From mboxrd@z Thu Jan  1 00:00:00 1970
Return-Path: <git-owner@vger.kernel.org>
X-Spam-Checker-Version: SpamAssassin 3.4.0 (2014-02-07) on dcvr.yhbt.net
X-Spam-Level: 
X-Spam-ASN: AS31976 209.132.180.0/23
X-Spam-Status: No, score=-3.7 required=3.0 tests=AWL,BAYES_00,
	HEADER_FROM_DIFFERENT_DOMAINS,RCVD_IN_DNSWL_HI,RP_MATCHES_RCVD
	shortcircuit=no autolearn=ham autolearn_force=no version=3.4.0
Received: from vger.kernel.org (vger.kernel.org [209.132.180.67])
	by dcvr.yhbt.net (Postfix) with ESMTP id C99EA202A5
	for <e@80x24.org>; Thu, 13 Jul 2017 20:35:38 +0000 (UTC)
Received: (majordomo@vger.kernel.org) by vger.kernel.org via listexpand
        id S1752926AbdGMUfh (ORCPT <rfc822;e@80x24.org>);
        Thu, 13 Jul 2017 16:35:37 -0400
Received: from cloud.peff.net ([104.130.231.41]:39924 "HELO cloud.peff.net"
        rhost-flags-OK-OK-OK-OK) by vger.kernel.org with SMTP
        id S1752847AbdGMUfg (ORCPT <rfc822;git@vger.kernel.org>);
        Thu, 13 Jul 2017 16:35:36 -0400
Received: (qmail 5563 invoked by uid 109); 13 Jul 2017 20:35:36 -0000
Received: from Unknown (HELO peff.net) (10.0.1.2)
 by cloud.peff.net (qpsmtpd/0.94) with SMTP; Thu, 13 Jul 2017 20:35:36 +0000
Authentication-Results: cloud.peff.net; auth=none
Received: (qmail 4948 invoked by uid 111); 13 Jul 2017 20:35:48 -0000
Received: from sigill.intra.peff.net (HELO sigill.intra.peff.net) (10.0.0.7)
 by peff.net (qpsmtpd/0.94) with SMTP; Thu, 13 Jul 2017 16:35:48 -0400
Authentication-Results: peff.net; auth=none
Received: by sigill.intra.peff.net (sSMTP sendmail emulation); Thu, 13 Jul 2017 16:35:33 -0400
Date:   Thu, 13 Jul 2017 16:35:33 -0400
From:   Jeff King <peff@peff.net>
To:     Stefan Beller <sbeller@google.com>
Cc:     Shawn Pearce <spearce@spearce.org>, git <git@vger.kernel.org>
Subject: Re: reftable: new ref storage format
Message-ID: <20170713203533.vcfyf5iei46g4tcf@sigill.intra.peff.net>
References: <CAJo=hJtyof=HRy=2sLP0ng0uZ4=S-DpZ5dR1aF+VHVETKG20OQ@mail.gmail.com>
 <20170713193234.fkxf73t6jevj4svg@sigill.intra.peff.net>
 <CAGZ79kbY_t=Xtpb7fy0sZ9TWOy-UOUx8X5+_qLx60Dtg48Ok-g@mail.gmail.com>
MIME-Version: 1.0
Content-Type: text/plain; charset=utf-8
Content-Disposition: inline
In-Reply-To: <CAGZ79kbY_t=Xtpb7fy0sZ9TWOy-UOUx8X5+_qLx60Dtg48Ok-g@mail.gmail.com>
Sender: git-owner@vger.kernel.org
Precedence: bulk
List-ID: <git.vger.kernel.org>
X-Mailing-List: git@vger.kernel.org

On Thu, Jul 13, 2017 at 12:56:54PM -0700, Stefan Beller wrote:

> >> ### Problem statement
> >>
> >> Some repositories contain a lot of references (e.g.  android at 866k,
> >> rails at 31k).  The existing packed-refs format takes up a lot of
> >> space (e.g.  62M), and does not scale with additional references.
> >> Lookup of a single reference requires linearly scanning the file.
> >
> > I think the linear scan is actually an implementation short-coming.

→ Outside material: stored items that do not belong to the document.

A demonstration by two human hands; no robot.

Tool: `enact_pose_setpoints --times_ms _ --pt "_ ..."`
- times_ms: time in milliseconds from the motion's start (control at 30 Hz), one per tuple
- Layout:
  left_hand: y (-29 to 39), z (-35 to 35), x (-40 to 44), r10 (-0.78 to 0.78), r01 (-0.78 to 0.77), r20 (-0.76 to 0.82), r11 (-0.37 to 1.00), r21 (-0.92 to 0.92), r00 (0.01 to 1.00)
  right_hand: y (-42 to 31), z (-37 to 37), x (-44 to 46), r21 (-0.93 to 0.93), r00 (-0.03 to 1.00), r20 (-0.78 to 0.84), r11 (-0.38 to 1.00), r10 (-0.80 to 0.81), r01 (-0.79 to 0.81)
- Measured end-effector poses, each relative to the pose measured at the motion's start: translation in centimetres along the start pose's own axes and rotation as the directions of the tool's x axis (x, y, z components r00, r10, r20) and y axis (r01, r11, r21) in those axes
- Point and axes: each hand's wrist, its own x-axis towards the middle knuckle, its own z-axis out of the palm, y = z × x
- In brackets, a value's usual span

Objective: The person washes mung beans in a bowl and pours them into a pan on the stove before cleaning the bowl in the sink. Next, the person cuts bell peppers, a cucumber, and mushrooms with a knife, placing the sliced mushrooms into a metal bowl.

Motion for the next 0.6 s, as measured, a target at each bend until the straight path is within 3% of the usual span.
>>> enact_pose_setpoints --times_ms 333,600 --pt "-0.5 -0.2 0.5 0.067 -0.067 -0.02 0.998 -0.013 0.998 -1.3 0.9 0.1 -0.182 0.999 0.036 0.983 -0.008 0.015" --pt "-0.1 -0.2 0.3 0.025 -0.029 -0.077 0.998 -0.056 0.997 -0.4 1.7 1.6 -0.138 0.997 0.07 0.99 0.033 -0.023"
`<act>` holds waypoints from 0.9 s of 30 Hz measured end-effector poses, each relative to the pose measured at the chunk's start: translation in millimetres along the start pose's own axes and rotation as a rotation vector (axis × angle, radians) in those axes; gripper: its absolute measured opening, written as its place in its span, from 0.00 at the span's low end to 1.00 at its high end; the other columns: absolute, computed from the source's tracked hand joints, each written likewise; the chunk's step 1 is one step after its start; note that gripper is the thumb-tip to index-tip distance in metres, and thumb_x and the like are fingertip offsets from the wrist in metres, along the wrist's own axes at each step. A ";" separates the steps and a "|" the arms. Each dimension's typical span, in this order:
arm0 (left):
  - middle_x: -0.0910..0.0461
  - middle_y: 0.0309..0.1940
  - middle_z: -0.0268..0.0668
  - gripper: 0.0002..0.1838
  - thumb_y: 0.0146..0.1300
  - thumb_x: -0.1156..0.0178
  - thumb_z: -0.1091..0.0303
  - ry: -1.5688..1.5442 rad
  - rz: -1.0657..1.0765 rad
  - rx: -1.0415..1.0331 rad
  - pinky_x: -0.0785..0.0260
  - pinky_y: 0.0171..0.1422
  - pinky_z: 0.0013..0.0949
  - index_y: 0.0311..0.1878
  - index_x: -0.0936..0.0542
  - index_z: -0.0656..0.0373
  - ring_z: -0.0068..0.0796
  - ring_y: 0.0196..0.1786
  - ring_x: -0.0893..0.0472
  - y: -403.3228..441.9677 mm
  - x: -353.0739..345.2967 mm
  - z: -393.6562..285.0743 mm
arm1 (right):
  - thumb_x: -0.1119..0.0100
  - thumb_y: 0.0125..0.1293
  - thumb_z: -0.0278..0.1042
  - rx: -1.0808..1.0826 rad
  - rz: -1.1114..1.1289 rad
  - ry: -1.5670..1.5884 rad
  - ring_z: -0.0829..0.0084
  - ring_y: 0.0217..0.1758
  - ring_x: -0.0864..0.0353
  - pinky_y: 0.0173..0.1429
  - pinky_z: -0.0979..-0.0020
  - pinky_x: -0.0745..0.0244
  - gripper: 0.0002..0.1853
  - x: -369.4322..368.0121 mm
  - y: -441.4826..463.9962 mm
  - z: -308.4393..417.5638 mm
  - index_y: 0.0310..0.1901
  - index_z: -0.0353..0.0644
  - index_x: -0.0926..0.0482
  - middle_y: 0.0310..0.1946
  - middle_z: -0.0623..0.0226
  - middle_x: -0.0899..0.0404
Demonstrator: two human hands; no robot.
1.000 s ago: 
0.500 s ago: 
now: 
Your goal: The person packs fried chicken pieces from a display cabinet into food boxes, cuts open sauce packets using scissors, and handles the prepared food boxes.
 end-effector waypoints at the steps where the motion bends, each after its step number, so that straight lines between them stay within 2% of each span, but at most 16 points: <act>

Even
> > though the records aren't fixed-length, the fact that newlines can only
> > appear as end-of-record is sufficient to mmap and binary search a
> > packed-refs file (you just have to backtrack a little when you land in
> > the middle of a record).
> 
> Except that a record is a "delta" to the previous record, so it's not
> just finding a record, but reconstructing it. Example for records:

I was still talking about the existing packed-refs implementation here.

I agree that a full binary search of a reftable is harder because of the
prefix compression (it may still be possible by scanning backwards, but
I think there are ambiguities when you land in the middle of a record,
since there's no unambiguous end-of-record character). But I don't think
it matters. If you binary-search to a constant-sized block, then a
linear scan of the block is acceptable.

> >> - Occupy less disk space for large repositories.
> >
> > Good goal.  Just to play devil's advocate, the simplest way to do that
> > with the current code would be to gzip packed-refs (and/or store sha1s
> > as binary). That works against the "mmap and binary search" plan,
> > though. :)
> 
> Given the compression by delta-ing the name to the previous change and
> the fact that Gerrit has
> 
>   refs/heads/changes/1
>   refs/heads/changes/2
>   refs/heads/changes/3
>   ...
> 
> I think this format would trump a "dumb" zip.
> (Github having sequentially numbered pull requests would also
> benefit here)

You may be surprised. Let's imagine that you have a set of 4096 refs in
refs/changes/1, refs/changes/2, etc:

  for i in $(seq 1 4096)
  do
    echo refs/changes/$i
  done >input

Now let's do a prefix compression, with a single byte for "how many
characters to reuse from the last entry":

  perl -lne '
    my $common;
    if (defined $last) {
      chop $last while !/\Q$last\E/;
      $common = length($last);
    } else {
      $common = 0;
    }
    print chr($common), substr($_, $common);
    $last = $_;
  ' <input >prefix

And a gzip:

  gzip -c -9 <input >zip

And the results:

  $ wc -c prefix; wc -c zip
  12754 prefix
  10116 zip

The secret sauce is most likely that gzip is bit-packing, using only a
few bits per character and not aligning with byte boundaries.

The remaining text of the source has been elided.